Utilizing Aristotle’s Rhetoric

Parthenon in Athens Greece

Rhetoric by Aristotle

Humans are an interesting species, with each of us a totally unique combination of intellect & emotions as well as a blend of conscious and unconscious biases which helps determine our beliefs, inform our decisions, and drive most of our actions.

When we hear or read a story we tap into our complex humanity in an equally complex way as we decide whether the argument being presented is convincing, whether it resonates with us.

In the 4th century BC, Aristotle offered up his insights on the art of persuasion in what many consider the most important work on the topic when he crafted the ancient Greek treatise Rhetoric, which outlined three fundamental means of persuasion.

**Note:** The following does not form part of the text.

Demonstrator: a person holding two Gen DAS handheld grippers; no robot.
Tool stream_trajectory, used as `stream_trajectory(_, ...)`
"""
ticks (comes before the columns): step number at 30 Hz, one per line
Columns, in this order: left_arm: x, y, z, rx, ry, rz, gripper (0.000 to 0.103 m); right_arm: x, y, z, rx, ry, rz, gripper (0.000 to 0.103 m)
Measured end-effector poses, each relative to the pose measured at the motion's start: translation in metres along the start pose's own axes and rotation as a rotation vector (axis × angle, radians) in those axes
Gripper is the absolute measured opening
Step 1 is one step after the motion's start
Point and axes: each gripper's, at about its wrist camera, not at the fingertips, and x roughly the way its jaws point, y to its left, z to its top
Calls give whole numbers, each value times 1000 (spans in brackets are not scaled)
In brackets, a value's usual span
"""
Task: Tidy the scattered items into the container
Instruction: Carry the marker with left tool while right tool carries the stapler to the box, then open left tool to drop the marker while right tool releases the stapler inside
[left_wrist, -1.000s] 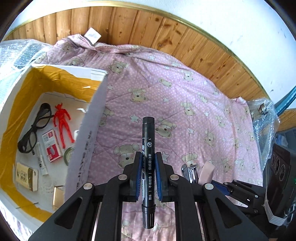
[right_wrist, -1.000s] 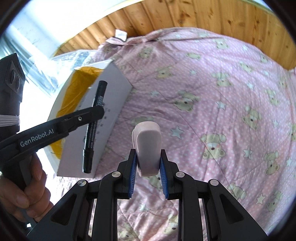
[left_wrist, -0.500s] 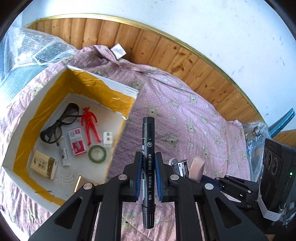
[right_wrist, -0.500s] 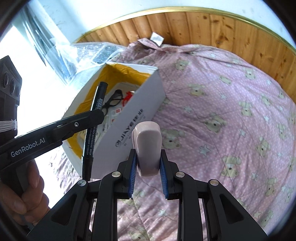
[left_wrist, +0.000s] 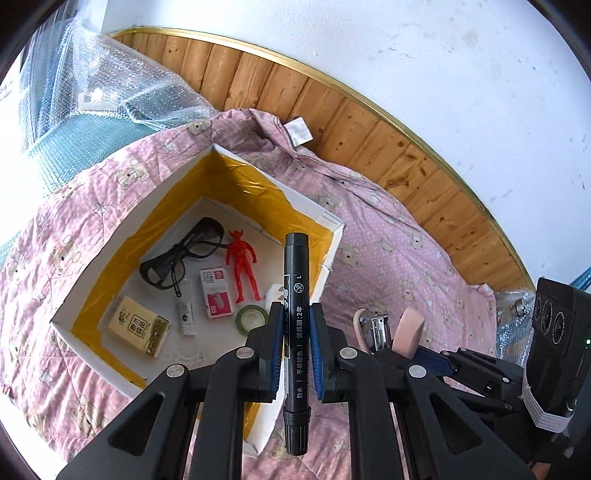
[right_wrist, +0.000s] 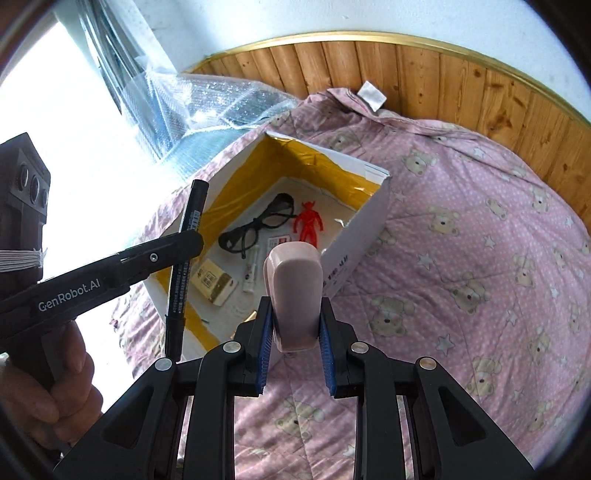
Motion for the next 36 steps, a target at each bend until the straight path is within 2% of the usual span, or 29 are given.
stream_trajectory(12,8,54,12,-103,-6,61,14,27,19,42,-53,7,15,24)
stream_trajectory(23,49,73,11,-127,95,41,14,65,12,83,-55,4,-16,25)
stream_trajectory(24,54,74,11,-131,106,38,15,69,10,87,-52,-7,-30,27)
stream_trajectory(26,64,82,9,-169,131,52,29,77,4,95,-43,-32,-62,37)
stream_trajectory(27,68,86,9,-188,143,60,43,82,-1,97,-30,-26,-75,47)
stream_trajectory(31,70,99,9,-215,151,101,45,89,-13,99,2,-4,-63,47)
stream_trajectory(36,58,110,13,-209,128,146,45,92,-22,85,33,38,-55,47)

Male Female Statues at Fountain

Book I: Chapter 2

Of the modes of persuasion furnished by the spoken word there are three kinds. The first kind depends on the personal character of the speaker [ethos]; the second on putting the audience into a certain frame of mind [pathos]; the third on the proof, or apparent proof, provided by the words of the speech itself [logos].

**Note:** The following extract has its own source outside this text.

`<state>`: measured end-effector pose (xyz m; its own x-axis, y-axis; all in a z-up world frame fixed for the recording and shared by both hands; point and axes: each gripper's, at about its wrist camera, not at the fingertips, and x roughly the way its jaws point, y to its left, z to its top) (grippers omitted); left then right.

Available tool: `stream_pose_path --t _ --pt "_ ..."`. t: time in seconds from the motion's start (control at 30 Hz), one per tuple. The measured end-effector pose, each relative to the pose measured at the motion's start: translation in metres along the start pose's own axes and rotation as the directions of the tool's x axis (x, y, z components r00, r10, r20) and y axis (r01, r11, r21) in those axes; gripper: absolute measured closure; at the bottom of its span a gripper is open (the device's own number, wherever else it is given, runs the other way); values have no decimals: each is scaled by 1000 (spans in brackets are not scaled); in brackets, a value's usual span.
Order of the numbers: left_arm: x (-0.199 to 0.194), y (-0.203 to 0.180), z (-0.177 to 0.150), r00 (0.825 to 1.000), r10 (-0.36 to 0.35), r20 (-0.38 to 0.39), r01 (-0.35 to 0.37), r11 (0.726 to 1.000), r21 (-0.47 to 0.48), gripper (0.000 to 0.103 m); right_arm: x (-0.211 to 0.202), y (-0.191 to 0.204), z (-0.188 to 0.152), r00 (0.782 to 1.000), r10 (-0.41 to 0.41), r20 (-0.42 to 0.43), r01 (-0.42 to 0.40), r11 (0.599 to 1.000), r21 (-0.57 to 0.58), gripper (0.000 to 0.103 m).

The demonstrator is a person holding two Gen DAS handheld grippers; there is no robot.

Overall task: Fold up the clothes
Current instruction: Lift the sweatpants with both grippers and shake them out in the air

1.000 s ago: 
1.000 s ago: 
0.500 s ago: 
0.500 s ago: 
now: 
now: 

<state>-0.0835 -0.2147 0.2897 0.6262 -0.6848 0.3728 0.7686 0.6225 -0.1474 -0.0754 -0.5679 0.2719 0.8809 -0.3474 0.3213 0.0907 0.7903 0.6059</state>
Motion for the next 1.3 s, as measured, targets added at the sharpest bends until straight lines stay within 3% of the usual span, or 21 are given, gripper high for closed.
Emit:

This involves an interesting combination of the words spoken, the speaker’s physical appearance, their vocal qualities and even body movement, all of which must be in alignment to maximize impact.

Whether a storyteller is thought of as part of the audience’s social circles – income or educational level, race, gender, religion – is yet another factor related to whether a message is fully embraced.

Black and White Sculpture

Three Pillars of Rhetoric

Ethos – the intent of the storyteller is to be accepted by the audience as credible and having good intentions. Does the audience believe in the storyteller, are you authentic and trustworthy?

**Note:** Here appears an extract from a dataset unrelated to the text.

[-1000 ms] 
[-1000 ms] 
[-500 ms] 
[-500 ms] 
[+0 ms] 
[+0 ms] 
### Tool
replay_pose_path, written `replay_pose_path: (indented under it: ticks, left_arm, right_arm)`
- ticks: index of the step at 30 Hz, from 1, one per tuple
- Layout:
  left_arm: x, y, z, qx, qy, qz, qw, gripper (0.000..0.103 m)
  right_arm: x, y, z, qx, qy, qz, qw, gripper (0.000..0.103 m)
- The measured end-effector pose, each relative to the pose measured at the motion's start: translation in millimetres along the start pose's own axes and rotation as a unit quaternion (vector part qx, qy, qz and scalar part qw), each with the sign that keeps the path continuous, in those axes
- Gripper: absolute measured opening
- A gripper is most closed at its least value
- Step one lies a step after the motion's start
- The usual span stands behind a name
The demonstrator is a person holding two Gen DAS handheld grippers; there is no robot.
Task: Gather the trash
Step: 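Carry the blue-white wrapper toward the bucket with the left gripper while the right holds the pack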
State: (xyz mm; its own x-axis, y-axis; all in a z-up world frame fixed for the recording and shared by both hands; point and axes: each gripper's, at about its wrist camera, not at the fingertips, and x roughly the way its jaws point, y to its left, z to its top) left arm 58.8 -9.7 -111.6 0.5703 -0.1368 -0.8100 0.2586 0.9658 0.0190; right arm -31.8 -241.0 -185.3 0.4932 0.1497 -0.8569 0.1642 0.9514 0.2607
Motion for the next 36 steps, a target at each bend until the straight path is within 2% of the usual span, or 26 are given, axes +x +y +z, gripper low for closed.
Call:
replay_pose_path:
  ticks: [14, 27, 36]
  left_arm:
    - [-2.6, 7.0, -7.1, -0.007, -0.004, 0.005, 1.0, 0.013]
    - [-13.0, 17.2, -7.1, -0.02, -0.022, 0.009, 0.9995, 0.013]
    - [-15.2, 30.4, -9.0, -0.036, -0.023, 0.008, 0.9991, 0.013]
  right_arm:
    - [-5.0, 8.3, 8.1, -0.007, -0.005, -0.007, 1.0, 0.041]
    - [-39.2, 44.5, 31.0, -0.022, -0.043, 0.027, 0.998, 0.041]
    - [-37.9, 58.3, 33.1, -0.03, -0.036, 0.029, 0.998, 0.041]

Pathos – tapping into your audience from an emotional standpoint. Will your message, in some fundamental way, be heartfelt in a way that is in alignment with their values, their beliefs, and their morals?

Logos – Is there logic behind the argument that’s being made? Does the narrative, with its supporting facts and figures, make sense from an intellectual perspective when the story concludes?

Getting others to understand your viewpoint requires all three.